"How oft have I descending Titan seen,
His burning locks couch in the sea-queen's lap;
And beauteous Thetis his red body wrap
In watery robes, as he her lord had been!"[334]

So Spenser, in his "Faërie Queene," sings:

"The joyous day gan early to appeare;
And fayre Aurora from the deawy bed
Of aged Tithone gan herselfe to reare
With rosy cheekes, for shame as blushing red:
Her golden locks, for hast, were loosely shed
About her eares, when Una her did marke
Clymbe to her charet, all with flowers spred,
From heven high to chace the chearelesse darke;
With mery note her lowd salutes the mounting larke."[335]

All the splendor and sweetness of this moist and well-watered land; all the specialties, the opulence of its dissolving tints, of its variable sky, its luxuriant vegetation, assemble thus about the gods, who gave them their beautiful form.

In the life of every man there are moments when, in presence of objects, he experiences a shock. This mass of ideas, of mangled recollections, of mutilated images, which lie hidden in all corners of his mind, are set in motion, organized, suddenly developed like a flower. He is enraptured; he cannot help looking at and admiring the charming creature which has just appeared; he wishes to see it again, and others like it, and dreams of nothing else. There are such moments in the life of nations, and this is one of them. They are happy in contemplating beautiful things, and wish only that they should be the most beautiful possible. They are not preoccupied, as we are, with theories. They do not excite themselves to express moral or philosophical ideas. They wish to enjoy through the imagination, through the eyes, like those Italian nobles, who, at the same time, were so captivated by fine colors and forms that they covered with paintings not only their rooms and their churches, but the lids of their chests and the saddles of their horses. The rich and green sunny country; young, gayly attired ladies, blooming with health and love; half-draped gods and goddesses, masterpieces and models of strength and grace—these are the most lovely objects which man can contemplate, the most capable of satisfying his senses and his heart—of giving rise to smiles and joy; and these are the objects which occur in all the poets in a most wonderful abundance of songs, pastorals, sonnets, little fugitive pieces, so lively, delicate, easily unfolded, that we have never since had their equals. What though Venus and Cupid have lost their altars? Like the contemporary painters of Italy, they willingly imagine a beautiful naked child, drawn on a chariot of gold through the limpid air; or a woman, redolent with youth, standing on the waves, which kiss her snowy feet. Harsh Ben Jonson is ravished with the scene. The disciplined battalion of his sturdy verses changes into a band of little graceful strophes, which trip as lightly as Raphael's children. He sees his lady approach, sitting on the chariot of Love, drawn by swans and doves. Love leads the car; she passes calm and smiling, and all hearts, charmed by her divine looks, wish no other joy than to see and serve her forever.

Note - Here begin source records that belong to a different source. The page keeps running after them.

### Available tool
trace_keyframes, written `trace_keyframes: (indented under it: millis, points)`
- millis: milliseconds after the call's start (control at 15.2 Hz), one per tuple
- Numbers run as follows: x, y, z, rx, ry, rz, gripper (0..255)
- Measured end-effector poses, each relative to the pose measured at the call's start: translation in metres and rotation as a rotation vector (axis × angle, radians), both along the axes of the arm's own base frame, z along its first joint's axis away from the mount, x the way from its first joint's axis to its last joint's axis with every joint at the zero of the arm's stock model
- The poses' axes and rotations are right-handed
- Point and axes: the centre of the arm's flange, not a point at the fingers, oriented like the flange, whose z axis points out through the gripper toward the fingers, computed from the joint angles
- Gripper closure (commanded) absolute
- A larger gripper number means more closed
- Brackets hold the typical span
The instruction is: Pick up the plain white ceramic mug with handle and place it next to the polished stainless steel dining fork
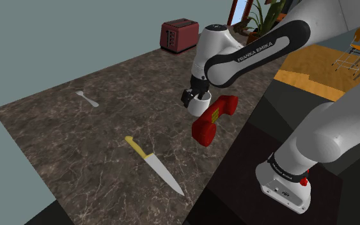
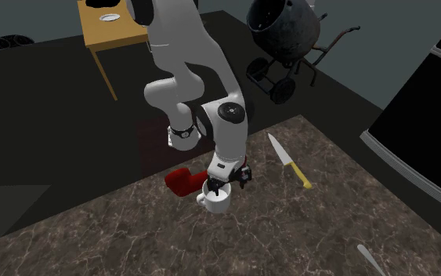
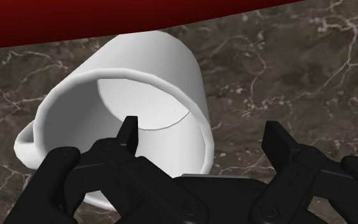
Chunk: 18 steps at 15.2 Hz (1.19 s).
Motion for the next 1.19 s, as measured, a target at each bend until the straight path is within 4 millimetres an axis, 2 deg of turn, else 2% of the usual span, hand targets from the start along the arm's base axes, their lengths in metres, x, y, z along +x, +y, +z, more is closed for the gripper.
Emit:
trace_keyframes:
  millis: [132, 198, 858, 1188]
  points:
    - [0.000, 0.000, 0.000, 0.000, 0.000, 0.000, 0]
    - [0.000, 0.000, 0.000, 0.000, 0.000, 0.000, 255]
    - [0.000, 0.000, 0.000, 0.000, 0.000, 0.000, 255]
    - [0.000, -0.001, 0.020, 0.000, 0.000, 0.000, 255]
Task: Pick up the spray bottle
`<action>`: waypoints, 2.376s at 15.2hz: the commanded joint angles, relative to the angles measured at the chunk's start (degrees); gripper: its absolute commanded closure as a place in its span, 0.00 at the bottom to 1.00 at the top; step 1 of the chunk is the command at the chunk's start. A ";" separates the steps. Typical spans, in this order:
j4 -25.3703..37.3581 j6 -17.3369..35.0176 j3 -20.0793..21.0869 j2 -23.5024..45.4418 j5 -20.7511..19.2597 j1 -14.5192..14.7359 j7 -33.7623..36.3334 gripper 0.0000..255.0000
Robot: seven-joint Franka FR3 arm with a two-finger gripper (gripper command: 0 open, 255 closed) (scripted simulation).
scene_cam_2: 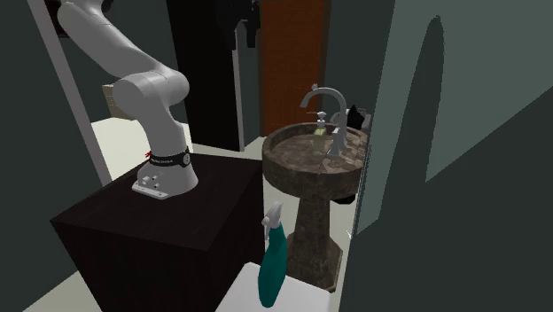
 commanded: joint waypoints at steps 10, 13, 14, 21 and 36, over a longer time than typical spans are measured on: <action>-4.81 16.95 1.66 11.85 -1.37 -7.19 15.84 0.00; -5.30 22.08 1.81 16.48 -2.19 -9.59 21.15 0.00; -5.36 23.72 1.81 18.07 -2.51 -10.38 22.93 0.00; -4.56 34.06 1.04 29.35 -5.14 -15.74 35.43 0.00; -2.75 48.83 -2.35 46.35 -9.17 -22.10 52.42 0.00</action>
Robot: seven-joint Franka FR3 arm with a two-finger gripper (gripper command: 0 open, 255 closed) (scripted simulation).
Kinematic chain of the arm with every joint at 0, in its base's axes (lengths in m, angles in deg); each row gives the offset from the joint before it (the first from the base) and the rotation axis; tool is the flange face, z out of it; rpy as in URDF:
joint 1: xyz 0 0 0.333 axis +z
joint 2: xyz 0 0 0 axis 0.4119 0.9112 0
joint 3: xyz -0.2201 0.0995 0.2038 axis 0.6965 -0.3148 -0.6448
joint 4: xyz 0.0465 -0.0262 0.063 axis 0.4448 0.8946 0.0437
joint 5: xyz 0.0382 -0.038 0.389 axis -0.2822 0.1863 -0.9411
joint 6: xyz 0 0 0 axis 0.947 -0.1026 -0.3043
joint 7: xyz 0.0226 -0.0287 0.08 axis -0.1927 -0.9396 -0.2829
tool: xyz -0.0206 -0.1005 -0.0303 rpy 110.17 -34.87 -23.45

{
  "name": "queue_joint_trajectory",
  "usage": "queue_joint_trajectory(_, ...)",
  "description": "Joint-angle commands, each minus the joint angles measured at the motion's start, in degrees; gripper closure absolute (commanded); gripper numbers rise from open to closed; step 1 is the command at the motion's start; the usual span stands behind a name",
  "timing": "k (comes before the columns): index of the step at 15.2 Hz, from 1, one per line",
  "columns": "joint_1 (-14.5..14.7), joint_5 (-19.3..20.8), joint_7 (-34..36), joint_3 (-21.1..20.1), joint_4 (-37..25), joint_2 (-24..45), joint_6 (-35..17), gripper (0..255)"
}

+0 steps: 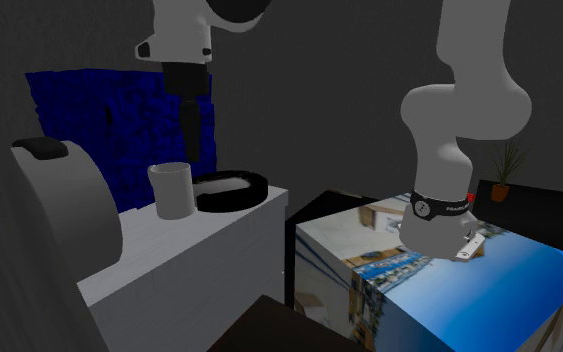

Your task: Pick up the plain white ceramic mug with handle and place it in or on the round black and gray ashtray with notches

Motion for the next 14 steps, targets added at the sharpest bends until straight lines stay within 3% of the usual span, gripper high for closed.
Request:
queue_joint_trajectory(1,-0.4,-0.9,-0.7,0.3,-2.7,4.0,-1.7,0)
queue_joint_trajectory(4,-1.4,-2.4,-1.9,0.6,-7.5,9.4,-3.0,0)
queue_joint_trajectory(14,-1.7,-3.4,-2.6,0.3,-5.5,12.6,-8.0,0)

"See the chariot at hand here of Love,
Wherein my lady rideth!
Each that draws is a swan or a dove,
And well the car Love guideth.
As she goes, all hearts do duty
Unto her beauty;
And, enamoured, do wish, so they might
But enjoy such a sight,
That they still were to run by her side,
Through swords, through seas, whither she would ride.
Do but look on her eyes, they do light
All that Love's world compriseth!
Do but look on her hair, it is bright
As Love's star when it riseth!...
Have you seen but a bright lily grow,
Before rude hands have touched it?
Have you marked but the fall o' the snow,
Before the soil hath smutched it?
Have you felt the wool of beaver?
Or swan's down ever?
Or have smelt o' the bud o' the brier?
Or the nard in the fire?
Or have tasted the bag of the bee?
O so white! O so soft! O so sweet is she!"[336]

What can be more lively, more unlike measured and artificial mythology? Like Theocritus and Moschus, they play with their smiling gods, and their belief becomes a festival. One day, in an alcove of a wood, Cupid meets a nymph asleep:

"Her golden hair o'erspread her face,
Her careless arms abroad were cast,
Her quiver had her pillow's place,
Her breast lay bare to every blast."[337]

He approaches softly, steals her arrows, and puts his own in their place. She hears a noise at last, raises her reclining head, and sees a shepherd approaching. She flees; he pursues. She bends her bow, and shoots her arrows at him. He only becomes more ardent, and is on the point of seizing her. In despair, she takes an arrow, and buries it in her lovely body. Lo! she is changed, she stops, smiles, loves, draws near him.

"Though mountains meet not, lovers may.
What other lovers do, did they.
The god of Love sat on a tree,
And laught that pleasant sight to see."[338]